KCLV-FM
- Clovis, New Mexico; United States;
- Frequency: 99.1 MHz
- Branding: Clovis' Country Station

Programming
- Format: Country

Ownership
- Owner: Rick Lee Keefer and David Lansford; (Zia Radio Group LLC);
- Sister stations: KCLV, KTQM-FM, KWKA

History
- First air date: January 6, 1970 (as KMTY-FM)
- Former call signs: KMTY-FM (1970–1978) KKQQ (1978–1981)

Technical information
- Licensing authority: FCC
- Facility ID: 74563
- Class: C1
- ERP: 100,000 watts
- HAAT: 70 meters (230 ft)
- Transmitter coordinates: 34°23′18″N 103°11′07″W﻿ / ﻿34.38833°N 103.18528°W

Links
- Public license information: Public file; LMS;
- Website: KCLV-FM website

= KCLV-FM =

Radio station in Clovis, New Mexico

KCLV-FM (99.1 FM, "Country 99") is a radio station licensed to serve Clovis, New Mexico.
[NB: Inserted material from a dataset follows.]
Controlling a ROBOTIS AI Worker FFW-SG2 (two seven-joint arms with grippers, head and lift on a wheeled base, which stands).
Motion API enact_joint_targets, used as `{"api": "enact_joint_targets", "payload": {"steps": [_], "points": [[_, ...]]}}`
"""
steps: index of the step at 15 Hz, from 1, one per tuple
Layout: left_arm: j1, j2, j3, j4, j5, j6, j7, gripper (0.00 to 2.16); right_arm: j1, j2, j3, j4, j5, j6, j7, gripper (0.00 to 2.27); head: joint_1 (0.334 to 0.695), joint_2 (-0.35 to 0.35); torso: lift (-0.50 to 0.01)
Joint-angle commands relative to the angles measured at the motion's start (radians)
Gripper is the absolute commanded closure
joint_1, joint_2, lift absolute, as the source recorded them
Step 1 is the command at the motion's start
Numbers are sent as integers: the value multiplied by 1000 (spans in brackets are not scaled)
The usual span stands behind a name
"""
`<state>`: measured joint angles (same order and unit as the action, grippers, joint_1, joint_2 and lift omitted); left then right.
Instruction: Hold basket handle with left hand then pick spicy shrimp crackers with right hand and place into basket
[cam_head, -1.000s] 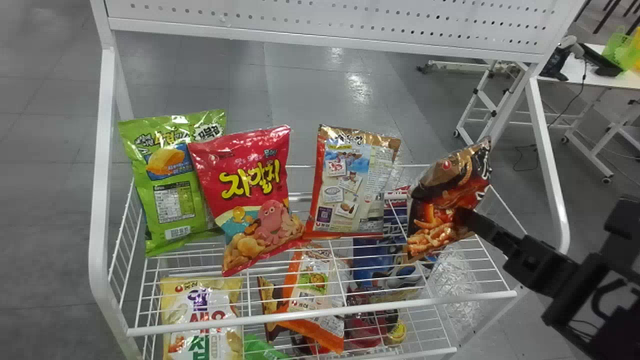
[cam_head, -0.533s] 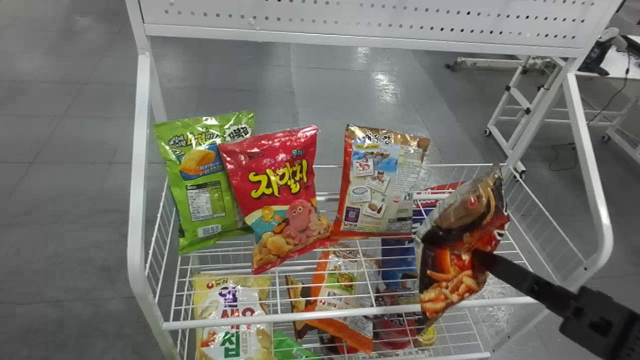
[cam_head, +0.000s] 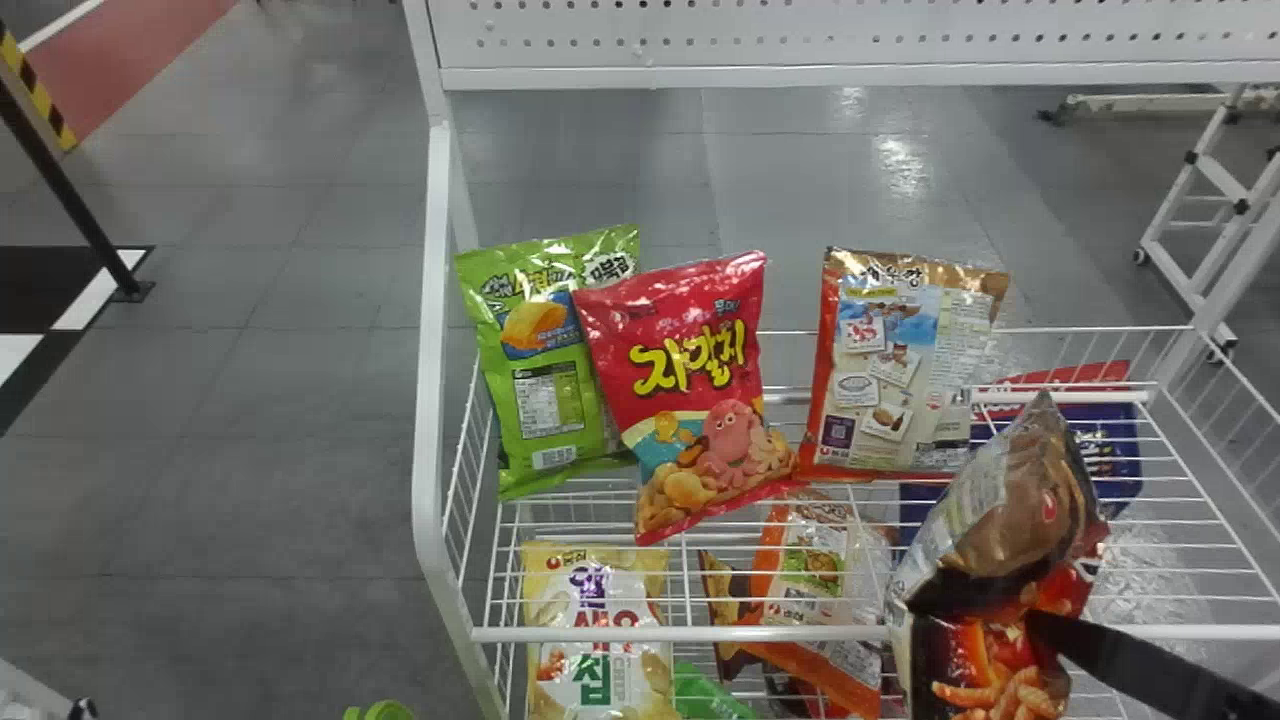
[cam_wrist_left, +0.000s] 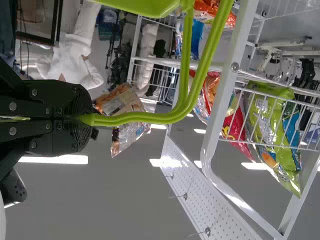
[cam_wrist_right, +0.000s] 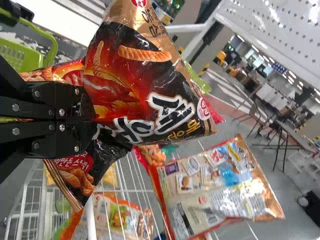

The station is owned by Rick Lee Keefer and David Lansford, through licensee Zia Radio Group LLC. It airs a country music format.

==History==
99.1 went on air January 6, 1970, as KMTY-FM, the second FM for Clovis, owned by Friend Radio, Inc. The Frequently Modulated Radio Company acquired KMTY-FM in 1977 and changed its call sign to KKQQ the next year. The station was then assigned the KCLV-FM call sign by the Federal Communications Commission on December 2, 1981.